** Opening DATA SEGMENT block **

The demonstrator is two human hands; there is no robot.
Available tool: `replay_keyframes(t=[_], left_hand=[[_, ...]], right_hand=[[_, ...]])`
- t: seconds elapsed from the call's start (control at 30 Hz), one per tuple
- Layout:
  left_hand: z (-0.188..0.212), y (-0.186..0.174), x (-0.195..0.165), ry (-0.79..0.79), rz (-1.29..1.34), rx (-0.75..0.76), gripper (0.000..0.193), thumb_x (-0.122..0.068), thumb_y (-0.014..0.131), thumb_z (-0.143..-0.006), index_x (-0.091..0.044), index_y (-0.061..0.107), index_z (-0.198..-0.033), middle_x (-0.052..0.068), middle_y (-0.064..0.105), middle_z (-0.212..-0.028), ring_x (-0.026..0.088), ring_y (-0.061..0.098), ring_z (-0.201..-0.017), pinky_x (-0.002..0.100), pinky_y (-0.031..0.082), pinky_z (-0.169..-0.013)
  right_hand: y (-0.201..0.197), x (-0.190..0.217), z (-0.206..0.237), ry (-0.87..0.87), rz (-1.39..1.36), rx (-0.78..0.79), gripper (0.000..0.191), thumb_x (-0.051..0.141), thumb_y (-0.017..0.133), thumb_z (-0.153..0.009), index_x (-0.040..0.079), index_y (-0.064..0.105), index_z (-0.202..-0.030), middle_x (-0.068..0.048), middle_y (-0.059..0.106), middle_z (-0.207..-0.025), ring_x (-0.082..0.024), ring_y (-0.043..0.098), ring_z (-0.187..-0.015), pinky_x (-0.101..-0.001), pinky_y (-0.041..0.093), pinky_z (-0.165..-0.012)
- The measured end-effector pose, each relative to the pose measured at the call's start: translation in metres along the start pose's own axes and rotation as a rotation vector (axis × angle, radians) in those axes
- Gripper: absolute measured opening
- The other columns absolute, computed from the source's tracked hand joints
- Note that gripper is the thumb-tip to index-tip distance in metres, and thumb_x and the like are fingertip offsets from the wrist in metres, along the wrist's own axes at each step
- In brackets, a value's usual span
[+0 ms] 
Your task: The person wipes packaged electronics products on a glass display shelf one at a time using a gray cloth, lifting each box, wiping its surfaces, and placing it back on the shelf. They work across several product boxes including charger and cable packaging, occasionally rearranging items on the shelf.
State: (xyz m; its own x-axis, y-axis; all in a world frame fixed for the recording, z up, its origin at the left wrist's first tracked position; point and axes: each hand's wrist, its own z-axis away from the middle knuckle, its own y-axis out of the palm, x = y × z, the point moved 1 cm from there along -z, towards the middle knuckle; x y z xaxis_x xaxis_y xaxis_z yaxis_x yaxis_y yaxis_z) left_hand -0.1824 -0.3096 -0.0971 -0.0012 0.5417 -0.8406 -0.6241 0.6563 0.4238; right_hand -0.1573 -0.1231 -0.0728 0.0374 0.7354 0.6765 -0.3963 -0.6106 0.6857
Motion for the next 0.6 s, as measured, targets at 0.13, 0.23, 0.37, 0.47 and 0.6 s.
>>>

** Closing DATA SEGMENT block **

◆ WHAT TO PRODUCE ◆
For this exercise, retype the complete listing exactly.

◆ ANSWER SECTION ◆
The demonstrator is two human hands; there is no robot.
Available tool: `replay_keyframes(t=[_], left_hand=[[_, ...]], right_hand=[[_, ...]])`
- t: seconds elapsed from the call's start (control at 30 Hz), one per tuple
- Layout:
  left_hand: z (-0.188..0.212), y (-0.186..0.174), x (-0.195..0.165), ry (-0.79..0.79), rz (-1.29..1.34), rx (-0.75..0.76), gripper (0.000..0.193), thumb_x (-0.122..0.068), thumb_y (-0.014..0.131), thumb_z (-0.143..-0.006), index_x (-0.091..0.044), index_y (-0.061..0.107), index_z (-0.198..-0.033), middle_x (-0.052..0.068), middle_y (-0.064..0.105), middle_z (-0.212..-0.028), ring_x (-0.026..0.088), ring_y (-0.061..0.098), ring_z (-0.201..-0.017), pinky_x (-0.002..0.100), pinky_y (-0.031..0.082), pinky_z (-0.169..-0.013)
  right_hand: y (-0.201..0.197), x (-0.190..0.217), z (-0.206..0.237), ry (-0.87..0.87), rz (-1.39..1.36), rx (-0.78..0.79), gripper (0.000..0.191), thumb_x (-0.051..0.141), thumb_y (-0.017..0.133), thumb_z (-0.153..0.009), index_x (-0.040..0.079), index_y (-0.064..0.105), index_z (-0.202..-0.030), middle_x (-0.068..0.048), middle_y (-0.059..0.106), middle_z (-0.207..-0.025), ring_x (-0.082..0.024), ring_y (-0.043..0.098), ring_z (-0.187..-0.015), pinky_x (-0.101..-0.001), pinky_y (-0.041..0.093), pinky_z (-0.165..-0.012)
- The measured end-effector pose, each relative to the pose measured at the call's start: translation in metres along the start pose's own axes and rotation as a rotation vector (axis × angle, radians) in those axes
- Gripper: absolute measured opening
- The other columns absolute, computed from the source's tracked hand joints
- Note that gripper is the thumb-tip to index-tip distance in metres, and thumb_x and the like are fingertip offsets from the wrist in metres, along the wrist's own axes at each step
- In brackets, a value's usual span
[+0 ms] 
Your task: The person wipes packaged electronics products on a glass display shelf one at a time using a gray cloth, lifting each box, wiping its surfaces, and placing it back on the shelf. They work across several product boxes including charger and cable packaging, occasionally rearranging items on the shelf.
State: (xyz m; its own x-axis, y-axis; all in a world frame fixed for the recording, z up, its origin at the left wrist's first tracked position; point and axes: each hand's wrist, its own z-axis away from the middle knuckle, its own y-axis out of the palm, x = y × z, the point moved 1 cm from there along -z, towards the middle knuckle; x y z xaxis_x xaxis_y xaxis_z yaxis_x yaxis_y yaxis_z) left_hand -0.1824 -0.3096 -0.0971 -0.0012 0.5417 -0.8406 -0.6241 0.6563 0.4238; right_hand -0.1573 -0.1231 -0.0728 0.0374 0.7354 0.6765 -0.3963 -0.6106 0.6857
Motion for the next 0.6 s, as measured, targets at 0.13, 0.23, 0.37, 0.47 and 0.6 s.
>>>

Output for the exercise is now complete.